Fall and trial of the Khmer Rouge

Overthrown in January 1979, Pol Pot and his companions nevertheless continued to lead a hopeless guerrilla war until the end of the 1990s. Harassed by government forces , powerless to reform a united front with the supporters of Norodom Sihanouk, the day after Hun Sen's coup in July 1997, the Khmer Rouge could not prevent the defections from multiplying. Shortly after Pol Pot's death in April 1998, they lost most of their forces and control of the Anlong Veng border area, suffering an unprecedented setback that robbed them of all hope of playing again, at least in near future, a political role of primary importance in Cambodia.
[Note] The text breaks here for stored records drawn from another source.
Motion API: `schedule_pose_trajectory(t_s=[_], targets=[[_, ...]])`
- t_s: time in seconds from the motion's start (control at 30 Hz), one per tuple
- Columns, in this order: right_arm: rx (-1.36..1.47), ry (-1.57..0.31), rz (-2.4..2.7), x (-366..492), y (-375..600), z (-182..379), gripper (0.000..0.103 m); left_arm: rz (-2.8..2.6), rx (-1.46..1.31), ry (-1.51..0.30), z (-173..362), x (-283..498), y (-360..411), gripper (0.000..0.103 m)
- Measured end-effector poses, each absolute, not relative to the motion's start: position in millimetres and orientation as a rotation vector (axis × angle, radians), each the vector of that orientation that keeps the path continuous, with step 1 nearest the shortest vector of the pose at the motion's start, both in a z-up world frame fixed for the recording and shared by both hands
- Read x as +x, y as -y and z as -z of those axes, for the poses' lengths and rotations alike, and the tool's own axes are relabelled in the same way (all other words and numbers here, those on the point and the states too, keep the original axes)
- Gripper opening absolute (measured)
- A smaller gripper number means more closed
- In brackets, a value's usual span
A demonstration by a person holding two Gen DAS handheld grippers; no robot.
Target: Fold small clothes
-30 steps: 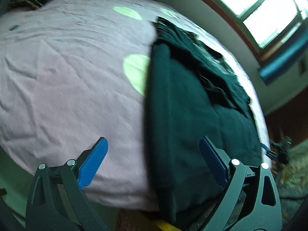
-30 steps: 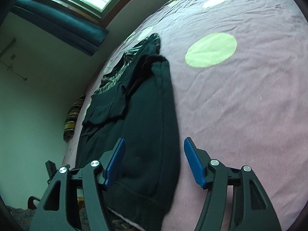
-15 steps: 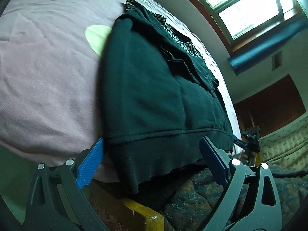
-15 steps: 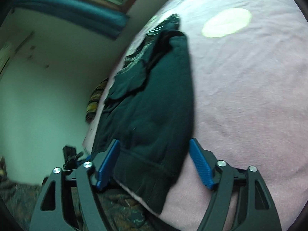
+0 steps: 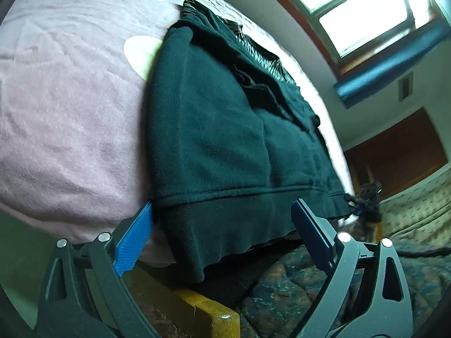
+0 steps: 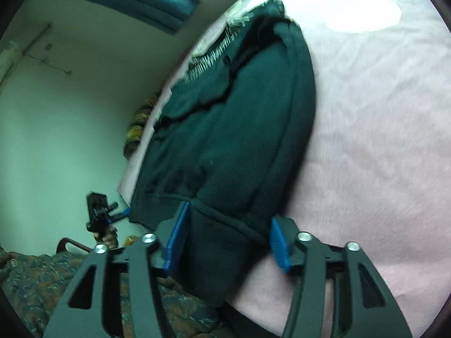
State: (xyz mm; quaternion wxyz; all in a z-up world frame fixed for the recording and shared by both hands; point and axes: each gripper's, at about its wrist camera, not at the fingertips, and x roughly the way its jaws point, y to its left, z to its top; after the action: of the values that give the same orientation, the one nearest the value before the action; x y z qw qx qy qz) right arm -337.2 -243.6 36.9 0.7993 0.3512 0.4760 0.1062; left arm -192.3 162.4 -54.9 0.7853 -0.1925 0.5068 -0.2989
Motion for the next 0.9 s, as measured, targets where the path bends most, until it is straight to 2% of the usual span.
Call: schedule_pose_trajectory(t_s=[0.23,0.4,0.5,0.6,0.8,0.87,0.9], targets=[[0.78,-1.035,-0.208,-338,252,-37,0.05,0.638,-0.401,-1.115,58,-196,-161,0.093],[0.745,-1.05,-0.148,-342,267,-46,0.051,0.606,-0.434,-1.11,58,-193,-166,0.068],[0.822,-1.033,-0.121,-348,278,-40,0.052,0.604,-0.501,-1.108,62,-189,-172,0.063],[0.814,-1.041,-0.172,-344,267,-38,0.055,0.6,-0.516,-1.115,64,-184,-166,0.05],[0.85,-1.093,-0.293,-353,263,-34,0.054,0.573,-0.459,-1.112,63,-182,-158,0.042],[0.863,-1.083,-0.292,-355,262,-33,0.048,0.57,-0.478,-1.114,65,-181,-161,0.039],[0.882,-1.085,-0.293,-354,262,-32,0.033,0.566,-0.485,-1.117,65,-180,-162,0.035]])
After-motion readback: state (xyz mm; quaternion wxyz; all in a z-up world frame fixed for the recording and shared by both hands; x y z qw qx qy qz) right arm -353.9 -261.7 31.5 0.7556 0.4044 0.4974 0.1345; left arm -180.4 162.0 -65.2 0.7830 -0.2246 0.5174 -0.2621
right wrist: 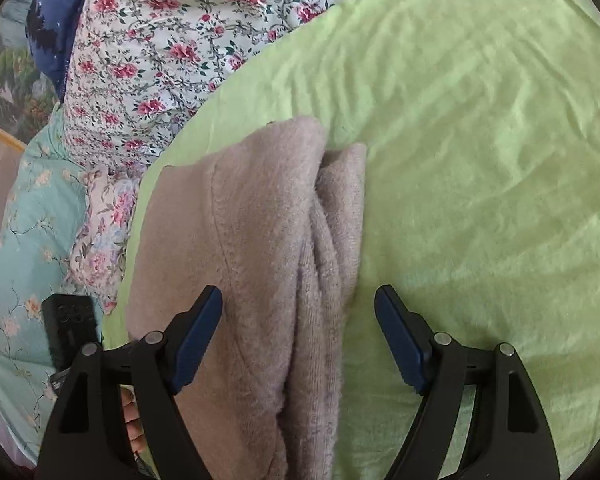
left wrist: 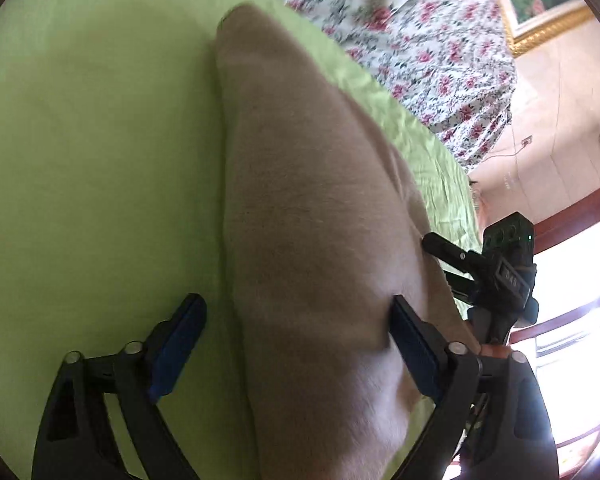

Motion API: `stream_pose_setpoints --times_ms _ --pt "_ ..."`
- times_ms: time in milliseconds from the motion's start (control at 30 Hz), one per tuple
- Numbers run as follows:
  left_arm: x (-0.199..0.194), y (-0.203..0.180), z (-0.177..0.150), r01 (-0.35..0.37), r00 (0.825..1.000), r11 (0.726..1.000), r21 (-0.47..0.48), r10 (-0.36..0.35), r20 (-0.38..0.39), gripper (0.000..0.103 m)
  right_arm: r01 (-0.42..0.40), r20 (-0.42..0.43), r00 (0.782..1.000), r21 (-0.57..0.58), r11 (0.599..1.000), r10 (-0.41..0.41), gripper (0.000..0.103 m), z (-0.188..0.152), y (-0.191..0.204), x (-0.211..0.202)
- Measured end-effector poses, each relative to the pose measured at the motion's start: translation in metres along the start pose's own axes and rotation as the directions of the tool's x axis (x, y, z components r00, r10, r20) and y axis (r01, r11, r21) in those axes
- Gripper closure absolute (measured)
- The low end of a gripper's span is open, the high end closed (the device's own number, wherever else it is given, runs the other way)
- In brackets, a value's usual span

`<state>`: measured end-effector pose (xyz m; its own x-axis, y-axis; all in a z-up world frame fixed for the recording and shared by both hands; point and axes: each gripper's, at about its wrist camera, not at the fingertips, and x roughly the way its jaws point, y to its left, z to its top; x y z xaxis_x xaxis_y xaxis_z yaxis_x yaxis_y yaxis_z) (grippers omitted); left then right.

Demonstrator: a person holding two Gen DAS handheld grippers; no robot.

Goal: Fold small clothes

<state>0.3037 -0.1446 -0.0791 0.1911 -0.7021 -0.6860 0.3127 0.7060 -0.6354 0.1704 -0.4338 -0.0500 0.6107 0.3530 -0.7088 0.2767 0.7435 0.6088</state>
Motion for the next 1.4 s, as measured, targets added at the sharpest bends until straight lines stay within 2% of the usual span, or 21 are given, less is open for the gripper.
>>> stream_pose_setpoints --times_ms 100,133,167,200,233,267,367,433,500,633,833,933,1067,1133,1233,1267,1300,1400 --pt "0.004 -0.003 0.001 0.001 1.0 1.0 0.021 -0.002 0.017 0.011 0.013 -0.03 0.999 -0.037 0.999 -0.014 0.024 -0.003 0.007 0.006" --pt "0.004 -0.008 0.0 -0.002 1.0 0.999 0.049 0.001 0.02 0.025 0.017 -0.034 0.999 -0.047 0.999 -0.019 0.026 -0.005 0.009 0.007" --pt "0.006 -0.01 0.0 0.005 1.0 0.998 0.062 -0.006 0.012 0.034 0.011 -0.052 0.999 -0.056 0.998 -0.014 0.038 -0.008 0.013 0.01" --pt "0.008 -0.012 -0.001 -0.008 1.0 0.998 0.069 0.007 0.016 0.035 0.006 -0.06 0.998 -0.054 0.999 -0.009 0.05 -0.011 0.015 0.012" --pt "0.007 -0.014 -0.002 -0.021 1.0 0.996 0.083 0.019 0.025 0.04 0.013 -0.049 0.999 -0.06 0.998 -0.016 0.053 -0.015 0.018 0.012" --pt "0.005 -0.015 -0.002 -0.026 0.999 0.995 0.095 0.023 0.033 0.045 0.016 -0.035 0.999 -0.071 0.997 -0.018 0.06 -0.018 0.022 0.011" --pt "-0.007 -0.021 -0.007 -0.036 0.998 0.992 0.124 0.029 0.058 0.053 0.035 0.008 0.999 -0.075 0.997 -0.034 0.067 -0.024 0.033 0.004" --pt "-0.02 -0.026 -0.01 -0.04 0.997 0.99 0.137 0.029 0.076 0.055 0.023 0.039 0.999 -0.076 0.997 -0.02 0.068 -0.029 0.045 -0.003" --pt "-0.032 -0.029 -0.014 -0.059 0.994 0.987 0.15 0.045 0.098 0.056 -0.008 0.048 0.999 -0.084 0.996 0.012 0.07 -0.034 0.057 -0.007" --pt "-0.084 -0.017 -0.029 -0.086 0.985 0.984 0.158 0.06 0.16 0.056 -0.062 0.051 0.996 -0.136 0.989 0.07 0.071 -0.046 0.09 -0.005" --pt "-0.144 0.009 -0.049 -0.16 0.963 0.975 0.155 0.12 0.241 0.056 -0.138 0.039 0.988 -0.222 0.965 0.15 0.071 -0.065 0.143 0.02" --pt "-0.158 0.03 -0.057 -0.176 0.96 0.977 0.123 0.142 0.242 0.056 -0.165 -0.001 0.986 -0.222 0.961 0.169 0.071 -0.067 0.152 0.041" --pt "-0.154 0.059 -0.068 -0.193 0.962 0.979 0.072 0.174 0.21 0.055 -0.134 -0.053 0.991 -0.229 0.964 0.125 0.071 -0.076 0.155 0.069" --pt "-0.148 0.067 -0.073 -0.207 0.961 0.976 0.064 0.19 0.198 0.05 -0.114 -0.055 0.993 -0.228 0.967 0.105 0.069 -0.078 0.152 0.073" --pt "-0.149 0.066 -0.082 -0.24 0.951 0.968 0.077 0.219 0.217 0.04 -0.101 -0.064 0.994 -0.216 0.971 0.09 0.062 -0.078 0.148 0.069" --pt "-0.151 0.065 -0.084 -0.252 0.948 0.964 0.082 0.229 0.223 0.036 -0.083 -0.062 0.996 -0.217 0.973 0.071 0.054 -0.077 0.148 0.066" --pt "-0.153 0.064 -0.086 -0.258 0.945 0.963 0.08 0.234 0.23 0.034 -0.06 -0.044 0.998 -0.225 0.972 0.052 0.048 -0.075 0.149 0.059" --pt "-0.168 0.065 -0.088 -0.262 0.932 0.964 0.055 0.237 0.275 0.031 -0.012 0.044 0.999 -0.244 0.97 0.023 0.044 -0.064 0.153 0.037"
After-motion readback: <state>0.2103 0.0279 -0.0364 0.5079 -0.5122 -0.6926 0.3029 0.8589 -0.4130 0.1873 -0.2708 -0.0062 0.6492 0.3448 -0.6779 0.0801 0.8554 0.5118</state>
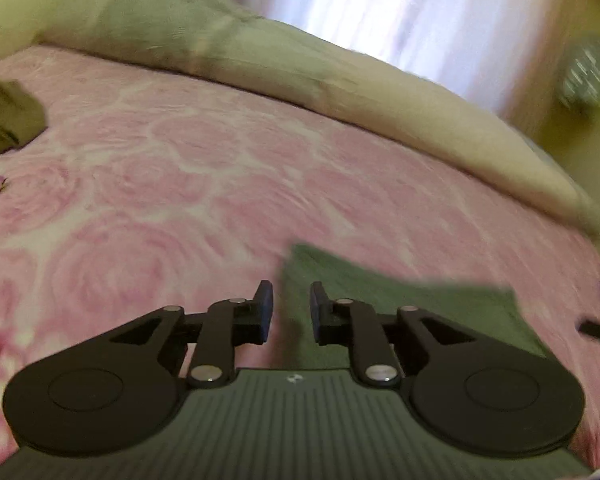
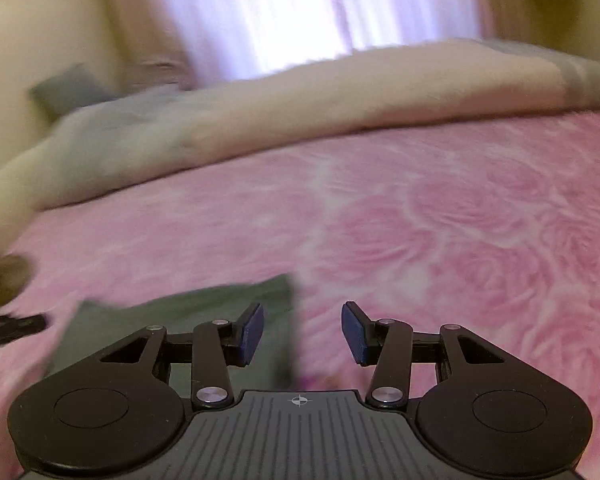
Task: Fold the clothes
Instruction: 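Open the right tool and pull it back while the left tool holds the edge, then open both tools and move them back above the folded grey-green T-shirt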
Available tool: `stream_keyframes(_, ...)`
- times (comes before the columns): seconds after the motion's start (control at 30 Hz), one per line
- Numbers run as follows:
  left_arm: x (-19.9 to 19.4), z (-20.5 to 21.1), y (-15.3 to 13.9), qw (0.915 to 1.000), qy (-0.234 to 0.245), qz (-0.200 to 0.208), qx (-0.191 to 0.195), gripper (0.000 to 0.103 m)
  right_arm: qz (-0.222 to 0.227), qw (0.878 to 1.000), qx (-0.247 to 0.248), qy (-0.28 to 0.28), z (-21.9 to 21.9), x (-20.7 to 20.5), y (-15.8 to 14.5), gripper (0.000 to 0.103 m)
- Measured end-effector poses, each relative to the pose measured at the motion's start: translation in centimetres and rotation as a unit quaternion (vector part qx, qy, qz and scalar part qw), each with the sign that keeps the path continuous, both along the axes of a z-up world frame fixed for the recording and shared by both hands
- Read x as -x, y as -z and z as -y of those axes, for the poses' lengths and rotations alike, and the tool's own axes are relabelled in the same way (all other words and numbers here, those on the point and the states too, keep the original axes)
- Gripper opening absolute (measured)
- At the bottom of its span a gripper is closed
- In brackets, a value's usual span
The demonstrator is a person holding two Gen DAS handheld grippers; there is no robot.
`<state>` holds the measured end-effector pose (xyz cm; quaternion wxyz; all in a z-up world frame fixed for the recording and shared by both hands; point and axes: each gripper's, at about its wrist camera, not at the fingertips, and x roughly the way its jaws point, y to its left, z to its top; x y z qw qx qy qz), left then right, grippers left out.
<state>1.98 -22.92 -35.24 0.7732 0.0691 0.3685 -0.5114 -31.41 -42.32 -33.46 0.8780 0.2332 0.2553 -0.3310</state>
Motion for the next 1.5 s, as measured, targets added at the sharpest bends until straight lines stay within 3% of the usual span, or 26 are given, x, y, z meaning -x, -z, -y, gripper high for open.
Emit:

Almost thirty years after the events, an extraordinary tribunal (composed of Cambodian and international judges) begins in Phnom Penh the trial of the main perpetrators (still alive) of the crimes committed between 1975 and 1979 by the Khmer Rouge regime, under which two million people perished. Indicted for genocide, war crimes and crimes against humanity Kang Kek (known as "Douch"), former director of the S-21 security center, Nuon Chea, former political commissar of the army, Khieu Samphan, former head of State, Ieng Sary, former head of diplomacy, and his wife Ieng Thirith, former minister.

Bibliography

- The Khmer Rouge Trial:Thirty Years of Investigation into Francis Deron's Cambodian Genocide. Gallimard 2009.

- Cambodia:history and issues:1945-1985 by Camille Scalabrino. The Harmattan, 2000.